Motorists traveling through one of northwest Hall County’s busiest intersections could see some traffic relief later this year.
Work could start in May on the planned one-lane roundabout at Ledan and Sardis roads, if all goes well with bidding and other processes over the next couple of months, County Engineer Kevin McInturff said.
And if the weather cooperates, the project could take four months to complete, he said.
That would put the project’s completion around the start of the 2017-18 school year.
The intersection would be closed during construction, with detour plans announced closer to construction starting.
Elrod Drive, Seabolt Road and Brackett Drive/Ladd Drive swing around the intersection.

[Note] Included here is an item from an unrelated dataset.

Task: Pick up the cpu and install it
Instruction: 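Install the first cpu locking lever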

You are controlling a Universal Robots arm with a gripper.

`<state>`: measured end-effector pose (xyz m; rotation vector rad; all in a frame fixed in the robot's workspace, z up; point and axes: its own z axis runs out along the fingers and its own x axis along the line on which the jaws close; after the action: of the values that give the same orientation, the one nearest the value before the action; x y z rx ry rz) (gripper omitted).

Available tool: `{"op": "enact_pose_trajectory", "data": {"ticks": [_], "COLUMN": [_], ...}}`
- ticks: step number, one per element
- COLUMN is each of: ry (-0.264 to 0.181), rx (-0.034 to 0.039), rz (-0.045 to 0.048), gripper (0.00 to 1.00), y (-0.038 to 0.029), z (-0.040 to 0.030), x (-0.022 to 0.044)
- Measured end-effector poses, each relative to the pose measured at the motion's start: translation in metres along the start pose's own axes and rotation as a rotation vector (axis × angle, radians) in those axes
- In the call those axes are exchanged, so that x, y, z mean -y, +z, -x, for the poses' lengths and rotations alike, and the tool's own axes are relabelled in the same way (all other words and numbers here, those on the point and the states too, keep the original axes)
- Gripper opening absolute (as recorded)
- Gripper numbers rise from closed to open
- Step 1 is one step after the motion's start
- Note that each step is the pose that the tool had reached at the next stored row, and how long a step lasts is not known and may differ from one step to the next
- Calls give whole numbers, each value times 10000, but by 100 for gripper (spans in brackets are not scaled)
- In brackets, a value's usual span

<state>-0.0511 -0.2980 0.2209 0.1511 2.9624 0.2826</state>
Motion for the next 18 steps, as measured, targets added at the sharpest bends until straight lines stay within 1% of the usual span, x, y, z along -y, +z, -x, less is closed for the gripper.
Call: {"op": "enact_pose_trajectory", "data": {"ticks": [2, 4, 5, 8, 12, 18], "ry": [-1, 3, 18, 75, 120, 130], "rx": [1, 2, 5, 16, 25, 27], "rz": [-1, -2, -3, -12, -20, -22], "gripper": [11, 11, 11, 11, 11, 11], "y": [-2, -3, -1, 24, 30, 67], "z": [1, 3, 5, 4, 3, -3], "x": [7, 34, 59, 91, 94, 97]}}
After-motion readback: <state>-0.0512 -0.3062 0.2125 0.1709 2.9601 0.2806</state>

The roundabout has been in consideration since summer 2015, as Hall officials began to search for ways to ease congestion at the key crossroad until a much bigger project — the Sardis Road Connector — could be built.
“That (roundabout) would definitely help us,” Chestatee High School Principal Suzanne Jarrard said at the time.
County officials have acknowledged as much, saying the intersection gets especially congested when school is in session.
Officials had looked at different relief options, including a four-lane stretch through the area with a traffic signal. That project might have given the county a head start on the planned four-lane Sardis connector, but officials were put off by the high price tag, $3.8 million.
Hall County had set aside $1 million for the intersection fix, with funding from the county’s special purpose local option sales tax revenue.
Officials will know how much the project will actually cost this spring, as it goes out for construction bids on Monday.
Ken Rearden, Hall’s public works and public utilities director, said the hope is the Hall County Board of Commissioners will award the project to a contractor April 13.
The Sardis Connector, when it’s finally built between Dawsonville Highway and Thompson Bridge Road, would widen the roundabout or turn it into a four-lane section of road, Rearden said.
But that fix may not happen for several years.
The connector, which officially has been on the books at least since 2004, is waiting on another major road project, Spout Springs Road widening in South Hall.
“We are still planning on purchasing right of way with funds that we are using for (Spout Springs), upon reimbursement from the Georgia Department of Transportation,” McInturff said.
“This places the beginning of right of way acquisition for the Sardis Road Connector out a minimum two years from now.”